Soccer is a sport that prides itself on professionalism, and professionalism only. Unlike American football or basketball, soccer’s feeder system is not the collegiate system, but rather the academy system, which targets the most talented youth from their teens (and often earlier) and develops them into young soccer machines. Players do not pride themselves on where they went to college, because often times they did not attend college. In Europe, if you are talented enough, you will be signed by a professional team regardless of your age. But the United States and Europe have differing perceptions concerning our education systems.

In America, a college degree is now equivalent to what a high school degree was during our parents’ generation—you aren’t going very far if you don’t have one. Education systems in Europe are often much more career-driven, which can at times make secondary education obsolete—there are fewer stigmas associated with not attending college in Europe than there are in the U.S. Additionally, the MLS has not grown to the point where a professional contract at age 18 outweighs the monetary benefits of even a partial college scholarship for four years plus a degree. After all, 99 percent of the NCAA’s athletes end up going pro in something other than sports.
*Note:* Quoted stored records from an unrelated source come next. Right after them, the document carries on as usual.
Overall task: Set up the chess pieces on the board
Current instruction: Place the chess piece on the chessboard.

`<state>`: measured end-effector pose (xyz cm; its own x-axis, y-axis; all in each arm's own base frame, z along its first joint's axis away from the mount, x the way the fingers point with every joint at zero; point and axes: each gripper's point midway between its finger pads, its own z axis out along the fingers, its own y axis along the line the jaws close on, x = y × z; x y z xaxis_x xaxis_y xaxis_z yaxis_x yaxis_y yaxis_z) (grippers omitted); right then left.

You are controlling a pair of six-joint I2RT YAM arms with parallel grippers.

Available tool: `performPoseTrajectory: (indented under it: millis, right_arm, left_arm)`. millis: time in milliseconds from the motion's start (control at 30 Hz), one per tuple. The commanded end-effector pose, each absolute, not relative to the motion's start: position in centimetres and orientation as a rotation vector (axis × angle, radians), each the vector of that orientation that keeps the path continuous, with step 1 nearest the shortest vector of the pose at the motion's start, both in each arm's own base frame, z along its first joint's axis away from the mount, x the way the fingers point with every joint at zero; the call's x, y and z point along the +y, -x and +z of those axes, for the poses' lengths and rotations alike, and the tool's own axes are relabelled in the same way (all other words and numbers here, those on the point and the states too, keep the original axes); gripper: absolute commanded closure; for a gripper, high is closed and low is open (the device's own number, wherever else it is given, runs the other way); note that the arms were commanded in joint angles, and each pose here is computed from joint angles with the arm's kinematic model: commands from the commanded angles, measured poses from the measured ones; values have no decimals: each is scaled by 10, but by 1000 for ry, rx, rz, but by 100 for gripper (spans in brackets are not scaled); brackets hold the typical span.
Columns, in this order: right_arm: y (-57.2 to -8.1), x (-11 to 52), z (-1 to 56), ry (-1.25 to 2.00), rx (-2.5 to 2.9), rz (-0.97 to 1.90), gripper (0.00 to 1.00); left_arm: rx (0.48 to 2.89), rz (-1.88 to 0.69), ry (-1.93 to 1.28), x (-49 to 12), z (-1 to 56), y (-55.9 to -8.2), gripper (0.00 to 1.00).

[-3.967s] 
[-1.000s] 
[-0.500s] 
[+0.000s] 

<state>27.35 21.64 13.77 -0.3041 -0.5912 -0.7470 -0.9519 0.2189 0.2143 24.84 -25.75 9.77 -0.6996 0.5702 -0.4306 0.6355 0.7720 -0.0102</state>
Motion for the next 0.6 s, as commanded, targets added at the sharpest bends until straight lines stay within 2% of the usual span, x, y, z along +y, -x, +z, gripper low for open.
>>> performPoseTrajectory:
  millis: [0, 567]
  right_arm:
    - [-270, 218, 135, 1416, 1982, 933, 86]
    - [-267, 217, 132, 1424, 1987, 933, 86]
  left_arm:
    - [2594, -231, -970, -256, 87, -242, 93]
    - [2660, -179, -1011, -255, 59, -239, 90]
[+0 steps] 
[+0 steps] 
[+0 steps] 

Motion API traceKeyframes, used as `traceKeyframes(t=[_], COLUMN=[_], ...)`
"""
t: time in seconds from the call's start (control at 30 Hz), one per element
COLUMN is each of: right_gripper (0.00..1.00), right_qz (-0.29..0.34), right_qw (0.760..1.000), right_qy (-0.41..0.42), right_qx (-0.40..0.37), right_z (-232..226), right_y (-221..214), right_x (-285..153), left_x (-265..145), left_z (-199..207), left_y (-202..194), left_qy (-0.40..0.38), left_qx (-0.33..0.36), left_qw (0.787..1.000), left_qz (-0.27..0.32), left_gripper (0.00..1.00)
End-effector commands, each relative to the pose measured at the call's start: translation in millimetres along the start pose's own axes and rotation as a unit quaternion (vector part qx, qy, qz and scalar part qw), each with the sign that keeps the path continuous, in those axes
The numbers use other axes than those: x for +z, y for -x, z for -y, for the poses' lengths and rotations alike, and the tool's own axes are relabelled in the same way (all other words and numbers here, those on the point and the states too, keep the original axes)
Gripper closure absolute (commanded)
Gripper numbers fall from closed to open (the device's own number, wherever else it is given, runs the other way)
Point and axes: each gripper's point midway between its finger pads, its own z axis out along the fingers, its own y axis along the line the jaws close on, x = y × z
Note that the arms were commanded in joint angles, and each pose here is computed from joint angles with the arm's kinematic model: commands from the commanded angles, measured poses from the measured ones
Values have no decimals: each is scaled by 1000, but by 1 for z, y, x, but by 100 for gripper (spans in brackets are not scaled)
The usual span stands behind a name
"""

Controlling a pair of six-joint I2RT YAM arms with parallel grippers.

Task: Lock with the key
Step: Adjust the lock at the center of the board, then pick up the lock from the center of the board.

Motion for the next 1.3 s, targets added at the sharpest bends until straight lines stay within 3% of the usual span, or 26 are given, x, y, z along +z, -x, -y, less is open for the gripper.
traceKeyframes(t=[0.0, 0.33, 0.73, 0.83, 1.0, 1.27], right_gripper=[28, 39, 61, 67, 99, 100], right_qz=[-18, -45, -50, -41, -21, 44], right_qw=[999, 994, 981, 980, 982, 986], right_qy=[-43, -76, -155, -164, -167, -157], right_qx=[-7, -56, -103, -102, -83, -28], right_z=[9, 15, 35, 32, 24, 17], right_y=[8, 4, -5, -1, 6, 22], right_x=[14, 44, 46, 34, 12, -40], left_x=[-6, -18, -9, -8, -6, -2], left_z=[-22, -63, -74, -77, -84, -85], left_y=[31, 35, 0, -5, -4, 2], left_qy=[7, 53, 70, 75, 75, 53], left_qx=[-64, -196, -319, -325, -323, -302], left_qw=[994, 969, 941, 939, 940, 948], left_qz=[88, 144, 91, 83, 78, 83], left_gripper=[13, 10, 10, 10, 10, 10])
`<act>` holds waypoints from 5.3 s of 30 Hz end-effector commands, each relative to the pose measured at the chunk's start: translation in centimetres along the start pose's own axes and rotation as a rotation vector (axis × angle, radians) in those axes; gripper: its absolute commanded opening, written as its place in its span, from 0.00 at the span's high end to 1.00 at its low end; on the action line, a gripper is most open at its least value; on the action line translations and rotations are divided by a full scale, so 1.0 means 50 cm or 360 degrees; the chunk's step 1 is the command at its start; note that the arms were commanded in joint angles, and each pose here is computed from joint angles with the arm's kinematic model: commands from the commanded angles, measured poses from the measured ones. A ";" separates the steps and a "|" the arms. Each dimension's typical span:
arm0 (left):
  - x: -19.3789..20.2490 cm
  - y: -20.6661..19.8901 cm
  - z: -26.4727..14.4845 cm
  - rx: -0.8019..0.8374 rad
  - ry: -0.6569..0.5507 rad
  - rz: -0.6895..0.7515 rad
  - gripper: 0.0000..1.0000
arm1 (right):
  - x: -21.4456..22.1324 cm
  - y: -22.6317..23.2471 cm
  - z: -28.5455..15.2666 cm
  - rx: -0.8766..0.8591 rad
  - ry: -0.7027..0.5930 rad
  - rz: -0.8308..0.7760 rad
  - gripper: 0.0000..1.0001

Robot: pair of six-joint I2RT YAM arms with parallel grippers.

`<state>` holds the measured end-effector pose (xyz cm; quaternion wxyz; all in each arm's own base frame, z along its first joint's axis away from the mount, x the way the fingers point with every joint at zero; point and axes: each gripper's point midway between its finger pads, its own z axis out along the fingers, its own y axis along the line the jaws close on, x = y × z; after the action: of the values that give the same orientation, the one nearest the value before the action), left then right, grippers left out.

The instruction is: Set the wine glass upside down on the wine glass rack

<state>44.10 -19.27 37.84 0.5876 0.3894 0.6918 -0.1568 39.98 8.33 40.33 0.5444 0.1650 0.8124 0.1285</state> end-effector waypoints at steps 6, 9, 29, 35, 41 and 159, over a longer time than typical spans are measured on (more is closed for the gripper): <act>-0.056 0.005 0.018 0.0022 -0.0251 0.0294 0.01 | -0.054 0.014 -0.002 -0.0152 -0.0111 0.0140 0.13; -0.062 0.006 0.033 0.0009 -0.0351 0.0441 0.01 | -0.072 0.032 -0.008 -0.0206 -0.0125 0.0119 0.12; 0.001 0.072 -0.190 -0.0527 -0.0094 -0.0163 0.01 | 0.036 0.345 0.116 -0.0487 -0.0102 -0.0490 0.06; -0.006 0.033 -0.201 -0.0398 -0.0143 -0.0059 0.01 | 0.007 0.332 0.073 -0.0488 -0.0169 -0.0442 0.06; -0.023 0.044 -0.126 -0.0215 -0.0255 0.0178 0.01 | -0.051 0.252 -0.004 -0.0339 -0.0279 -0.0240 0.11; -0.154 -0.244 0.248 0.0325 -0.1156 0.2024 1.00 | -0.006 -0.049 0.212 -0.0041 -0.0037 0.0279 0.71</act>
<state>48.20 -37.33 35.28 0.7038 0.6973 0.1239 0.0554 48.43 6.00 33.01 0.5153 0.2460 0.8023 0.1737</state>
Because of these fundamental differences, caring about the collegiate game is not engrained in the culture of soccer. Although I have watched a number of incredible athletes take the field for NCAA soccer matches and have been thoroughly entertained by the level of play, it is merely an afterthought in the context of such a monstrous sport.

Even an exciting and high-pressure knockout tournament fails to drum up the attention that basketball players do in March. Another difficulty the NCAA has is soccer’s inherent inability to be monetized from a television perspective. Unlike basketball, there are no commercials every four minutes of gametime. The English Premier League only gets television broadcasts because it is driven by its viewership’s demand, and that is something that collegiate soccer lacks.

Just like any other major collegiate sport, there is triumph and heartbreak, compelling storylines and intense rivalries, but for some reason collegiate soccer just hasn’t caught on.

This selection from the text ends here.